Opinion: Ketanji Brown Jackson confirmation hearings reflected degeneration of politics

AP file photo by Susan Walsh / Sen. Ted Cruz, R-Texas, asks a question of Supreme Court nominee Judge Ketanji Brown Jackson before the Senate Judiciary Committee on Capitol Hill in Washington on March 23 during her confirmation hearing.
AP file photo by Susan Walsh / Sen. Ted Cruz, R-Texas, asks a question of Supreme Court nominee Judge Ketanji Brown Jackson before the Senate Judiciary Committee on Capitol Hill in Washington on March 23 during her confirmation hearing.

The motto of North Carolina, the state of my birth, is "Esse Quam Videri." It's Latin, meaning "To be rather than to seem." Drawn from an essay on friendship by Cicero, an ancient Roman statesman, it also includes this: "... [N]ot nearly so many people want actually to be possessed of virtue as want to appear to be possessed of it."
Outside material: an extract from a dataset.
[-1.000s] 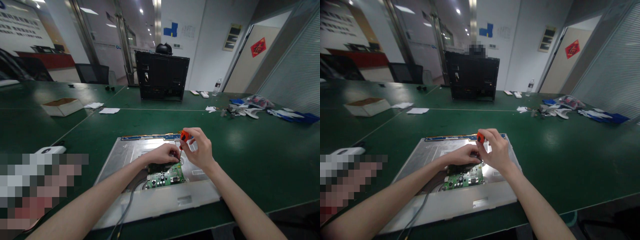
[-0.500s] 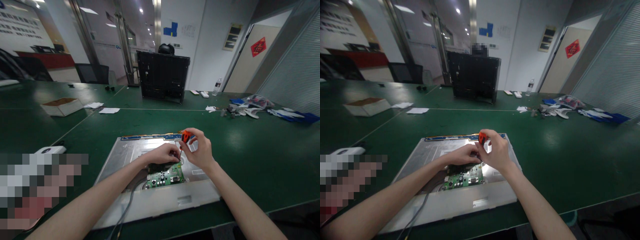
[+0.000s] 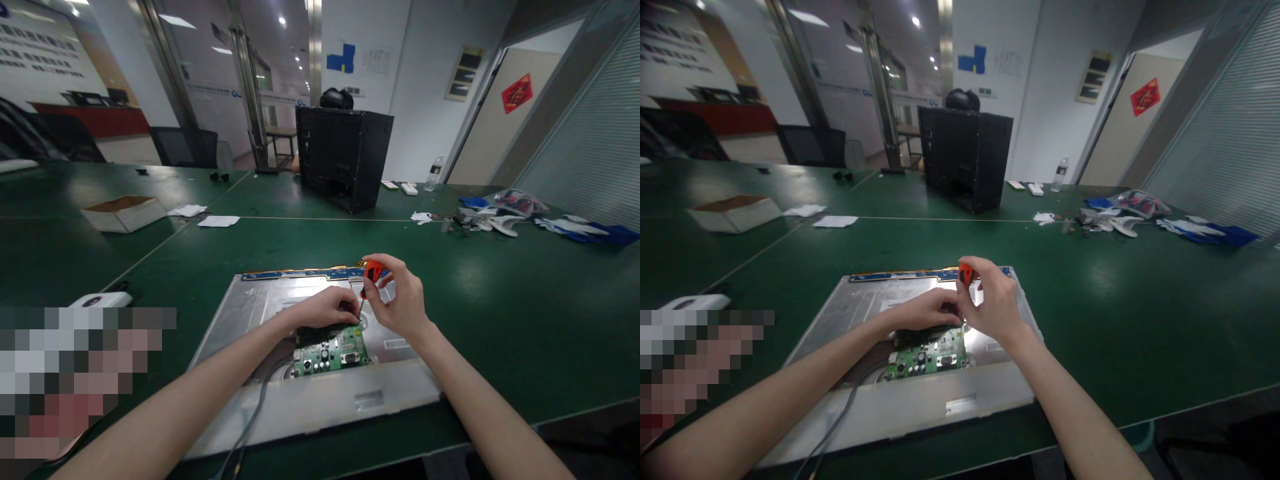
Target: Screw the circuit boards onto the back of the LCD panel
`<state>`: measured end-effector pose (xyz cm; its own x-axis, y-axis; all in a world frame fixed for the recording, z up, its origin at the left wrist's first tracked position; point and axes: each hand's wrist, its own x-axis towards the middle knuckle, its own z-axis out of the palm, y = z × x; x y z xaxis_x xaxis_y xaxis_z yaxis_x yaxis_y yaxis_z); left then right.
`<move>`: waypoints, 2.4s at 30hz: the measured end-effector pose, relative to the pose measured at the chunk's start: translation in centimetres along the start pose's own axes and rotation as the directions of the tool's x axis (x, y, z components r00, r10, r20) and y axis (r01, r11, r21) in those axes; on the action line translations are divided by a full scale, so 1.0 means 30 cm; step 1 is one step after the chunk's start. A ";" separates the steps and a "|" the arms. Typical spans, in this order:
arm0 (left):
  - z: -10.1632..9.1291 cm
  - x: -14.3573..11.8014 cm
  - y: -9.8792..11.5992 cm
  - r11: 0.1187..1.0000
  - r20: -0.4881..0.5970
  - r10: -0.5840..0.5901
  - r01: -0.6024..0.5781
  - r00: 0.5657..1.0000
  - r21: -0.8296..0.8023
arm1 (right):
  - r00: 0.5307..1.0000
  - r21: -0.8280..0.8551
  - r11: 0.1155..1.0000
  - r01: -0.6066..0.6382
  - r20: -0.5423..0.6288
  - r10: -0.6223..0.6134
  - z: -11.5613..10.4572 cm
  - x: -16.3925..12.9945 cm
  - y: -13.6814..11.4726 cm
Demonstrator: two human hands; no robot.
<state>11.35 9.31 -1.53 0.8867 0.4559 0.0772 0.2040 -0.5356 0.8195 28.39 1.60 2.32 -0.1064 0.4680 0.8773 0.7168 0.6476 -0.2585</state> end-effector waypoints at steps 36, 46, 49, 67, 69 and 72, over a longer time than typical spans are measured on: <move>0.004 -0.002 -0.003 0.999 0.000 0.053 -0.053 0.999 -0.006 | 0.999 0.086 0.996 -0.008 0.039 0.004 0.000 0.002 0.006; -0.003 0.003 0.004 0.997 0.015 0.060 -0.061 0.998 0.036 | 0.999 0.067 0.997 0.024 0.033 -0.026 0.002 0.008 0.006; -0.003 0.004 -0.001 0.998 0.003 0.059 -0.059 0.998 0.036 | 0.998 0.046 0.999 0.027 0.053 -0.029 0.001 0.005 0.005; -0.013 -0.004 0.022 1.000 0.011 0.014 -0.014 1.000 0.002 | 0.997 0.009 0.999 0.042 -0.061 -0.041 -0.005 0.010 0.002; -0.014 -0.005 0.019 1.000 0.007 0.003 -0.003 1.000 -0.001 | 0.997 0.000 0.999 0.042 -0.059 -0.042 -0.004 0.010 0.003; -0.014 -0.005 0.008 1.000 0.001 0.001 -0.001 1.000 -0.013 | 0.998 -0.015 0.999 0.035 -0.045 -0.036 -0.003 0.008 0.006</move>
<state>11.10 9.41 -1.13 0.8873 0.4546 0.0770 0.1980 -0.5265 0.8268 28.56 1.78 2.51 -0.1006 0.4169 0.9034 0.7229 0.6545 -0.2216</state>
The just-concluded Senate hearings of Supreme Court nominee Judge Ketanji Brown Jackson suggests that many senators to whom the Constitution assigns the responsibility to "advise and consent" on Supreme Court nominations are dismissive of Cicero's judgment about public servants.
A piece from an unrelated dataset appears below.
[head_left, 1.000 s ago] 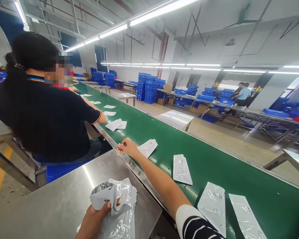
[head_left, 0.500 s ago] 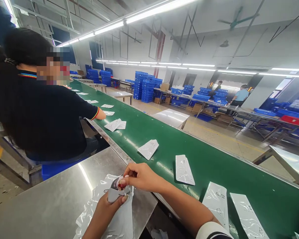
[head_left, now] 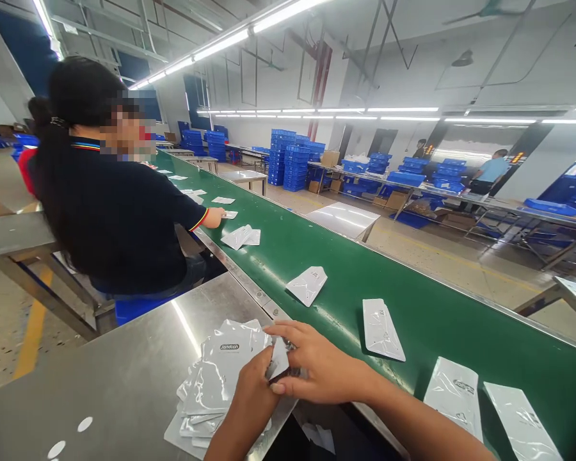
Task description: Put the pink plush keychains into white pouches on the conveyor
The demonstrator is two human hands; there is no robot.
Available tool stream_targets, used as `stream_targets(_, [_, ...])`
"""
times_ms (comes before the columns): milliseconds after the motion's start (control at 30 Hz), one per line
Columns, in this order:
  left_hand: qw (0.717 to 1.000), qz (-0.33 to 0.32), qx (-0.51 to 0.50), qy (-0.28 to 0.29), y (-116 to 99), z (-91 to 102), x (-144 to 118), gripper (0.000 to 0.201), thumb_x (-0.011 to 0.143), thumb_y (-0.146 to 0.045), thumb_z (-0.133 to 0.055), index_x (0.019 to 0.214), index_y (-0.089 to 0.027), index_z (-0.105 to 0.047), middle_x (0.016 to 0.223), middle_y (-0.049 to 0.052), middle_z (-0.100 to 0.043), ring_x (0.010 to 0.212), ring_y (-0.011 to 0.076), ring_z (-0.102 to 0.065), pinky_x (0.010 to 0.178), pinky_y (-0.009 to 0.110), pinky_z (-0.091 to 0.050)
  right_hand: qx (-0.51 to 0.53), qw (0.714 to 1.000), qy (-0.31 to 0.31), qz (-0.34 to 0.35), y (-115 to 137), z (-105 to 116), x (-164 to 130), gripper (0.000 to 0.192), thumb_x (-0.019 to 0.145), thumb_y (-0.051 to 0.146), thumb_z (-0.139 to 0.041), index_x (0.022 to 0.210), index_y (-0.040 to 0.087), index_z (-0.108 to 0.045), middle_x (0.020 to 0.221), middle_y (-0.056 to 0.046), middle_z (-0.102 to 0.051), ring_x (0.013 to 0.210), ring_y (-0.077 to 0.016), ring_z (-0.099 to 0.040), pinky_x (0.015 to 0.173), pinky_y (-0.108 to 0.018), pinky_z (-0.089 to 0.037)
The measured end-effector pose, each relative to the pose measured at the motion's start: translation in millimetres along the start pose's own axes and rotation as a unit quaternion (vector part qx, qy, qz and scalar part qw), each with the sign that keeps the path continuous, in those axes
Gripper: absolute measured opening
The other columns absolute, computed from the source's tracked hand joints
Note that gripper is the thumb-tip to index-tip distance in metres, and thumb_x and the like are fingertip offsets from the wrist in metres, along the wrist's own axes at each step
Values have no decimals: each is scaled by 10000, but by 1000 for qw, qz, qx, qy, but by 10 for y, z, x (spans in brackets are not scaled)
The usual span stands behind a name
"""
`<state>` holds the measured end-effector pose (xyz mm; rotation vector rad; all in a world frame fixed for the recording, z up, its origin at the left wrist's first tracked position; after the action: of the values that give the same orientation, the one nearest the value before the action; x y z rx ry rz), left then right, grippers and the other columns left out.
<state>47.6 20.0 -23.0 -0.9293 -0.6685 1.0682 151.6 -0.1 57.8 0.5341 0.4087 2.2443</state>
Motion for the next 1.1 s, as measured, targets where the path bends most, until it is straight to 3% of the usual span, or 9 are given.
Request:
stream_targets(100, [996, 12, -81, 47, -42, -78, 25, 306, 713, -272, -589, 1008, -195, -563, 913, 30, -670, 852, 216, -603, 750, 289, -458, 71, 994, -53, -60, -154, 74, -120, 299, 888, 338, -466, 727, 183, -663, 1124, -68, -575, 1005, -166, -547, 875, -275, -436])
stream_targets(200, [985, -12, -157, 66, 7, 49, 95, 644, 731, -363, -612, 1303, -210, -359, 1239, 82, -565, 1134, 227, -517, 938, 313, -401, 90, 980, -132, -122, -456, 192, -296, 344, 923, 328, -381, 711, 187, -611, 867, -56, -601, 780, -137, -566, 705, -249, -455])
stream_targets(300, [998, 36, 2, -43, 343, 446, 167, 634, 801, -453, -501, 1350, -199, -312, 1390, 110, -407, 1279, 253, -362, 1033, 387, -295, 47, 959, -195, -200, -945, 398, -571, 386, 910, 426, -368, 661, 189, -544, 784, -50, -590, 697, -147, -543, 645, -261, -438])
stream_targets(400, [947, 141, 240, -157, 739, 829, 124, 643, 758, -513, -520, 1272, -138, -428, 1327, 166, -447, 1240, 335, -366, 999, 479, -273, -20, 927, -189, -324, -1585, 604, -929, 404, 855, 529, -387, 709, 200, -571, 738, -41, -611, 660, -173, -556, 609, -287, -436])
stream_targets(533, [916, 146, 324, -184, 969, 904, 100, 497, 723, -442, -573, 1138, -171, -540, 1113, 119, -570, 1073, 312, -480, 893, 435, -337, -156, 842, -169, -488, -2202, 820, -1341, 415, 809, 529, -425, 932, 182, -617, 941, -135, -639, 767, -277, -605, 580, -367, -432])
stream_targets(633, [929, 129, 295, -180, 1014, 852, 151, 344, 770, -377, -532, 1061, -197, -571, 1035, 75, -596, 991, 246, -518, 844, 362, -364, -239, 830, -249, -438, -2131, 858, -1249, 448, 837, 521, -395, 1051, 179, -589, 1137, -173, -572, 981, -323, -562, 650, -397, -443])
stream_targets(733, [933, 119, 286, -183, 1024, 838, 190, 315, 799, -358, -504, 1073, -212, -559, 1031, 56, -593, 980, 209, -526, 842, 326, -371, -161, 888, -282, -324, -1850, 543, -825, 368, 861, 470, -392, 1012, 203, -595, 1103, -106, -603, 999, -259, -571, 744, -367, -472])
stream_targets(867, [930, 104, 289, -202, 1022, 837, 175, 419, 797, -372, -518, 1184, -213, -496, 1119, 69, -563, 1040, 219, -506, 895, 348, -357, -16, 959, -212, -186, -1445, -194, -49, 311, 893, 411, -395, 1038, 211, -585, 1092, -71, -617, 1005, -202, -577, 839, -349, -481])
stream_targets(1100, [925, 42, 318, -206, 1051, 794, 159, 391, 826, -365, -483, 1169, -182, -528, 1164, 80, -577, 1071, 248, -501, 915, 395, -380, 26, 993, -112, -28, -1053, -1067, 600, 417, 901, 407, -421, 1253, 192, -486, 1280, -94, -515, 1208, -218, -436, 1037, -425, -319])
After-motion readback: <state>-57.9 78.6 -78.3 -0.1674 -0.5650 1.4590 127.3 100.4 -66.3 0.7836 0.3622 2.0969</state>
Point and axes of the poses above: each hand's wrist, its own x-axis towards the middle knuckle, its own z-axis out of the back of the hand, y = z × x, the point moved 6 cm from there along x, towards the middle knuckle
That doesn't absolve them from the responsibility to see their constitutional role in vetting Supreme Court nominees is not just a solemn privilege. They should approach the vital responsibility of interviewing the nominees with the respect that every future Supreme Court justice deserves.

Indeed, if senators treated nominees with courtesy instead of contempt, who knows? They might realize that it would be politically virtuous to interview nominees rather than interrogate them.

Even better - excuse the naïveté - they could also resolve to treat interviewees with respect instead of rudeness.

When a senator rudely interrupts a person as he or she begins to answer a question, the result is a combination of self-importance, arrogance and oddly, insecurity.

It's doubtful anyone was surprised when some Republican senators used the hearing to test-drive issues certain to be deployed against Democrats in the run-up to November's mid-term elections.

Still, you'd like to think that instead of inane questions, a reasonably well-educated senator could present a query that would elicit a well-reasoned response. Would that Tennessee Sen. Marsha Blackburn had thought of that before asking Judge Jackson for a definition of "woman."

Ditto Sen. Lindsey Graham, R-S.C., who, having acknowledged that he goes to church "probably three times a year," delved into some back-and-forth about religion and family before asking: "On a scale of 1 to 10, how faithful would you say you are, in terms of religion?"

Then there was the effort to depict Judge Jackson as soft on child sexual abuse. One wonders: Was it an attempt to (a) undermine her nomination or (b) use it against Democrats in the mid-term elections. Probably both.

According to a Washington Post article, Sen. Josh Hawley, R-Mo., claimed that "Judge Jackson has a pattern of letting child porn offenders off the hook for their appalling crimes, both as a judge and as a policymaker."

Oops. A Washington Post fact-checking report found that "Jackson's record in such cases was consistently misrepresented; Jackson herself noted that part of the problem was a congressional failure to update sentencing guidelines. Even the conservative [magazine] National Review found the attack to be "meritless, to the point of demagoguery."

Judge Jackson's confirmation is likely. But neither she nor others will forget that the hearing reflected in its own way the degeneration of politics seemingly unparalleled in American history.

To fully understand that, consider the impressive string of mistruths pushing the lie that Donald Trump's re-election was stolen in the "rigged" 2020 election.

Best example: this text, among others, from Virginia Thomas, the wife of U.S. Supreme Court Justice Clarence Thomas, to former Trump Chief of Staff Mark Meadows:

"Biden crime family & ballot fraud co-conspirators (elected officials, bureaucrats, social media censorship mongers, fake stream media reporters, etc.) are being arrested & detained for ballot fraud right now & over coming days, & will be living in barges off GITMO to face military tribunals for sedition."

Yikes!

Michael Loftin is a former editorial page editor at The Chattanooga Times.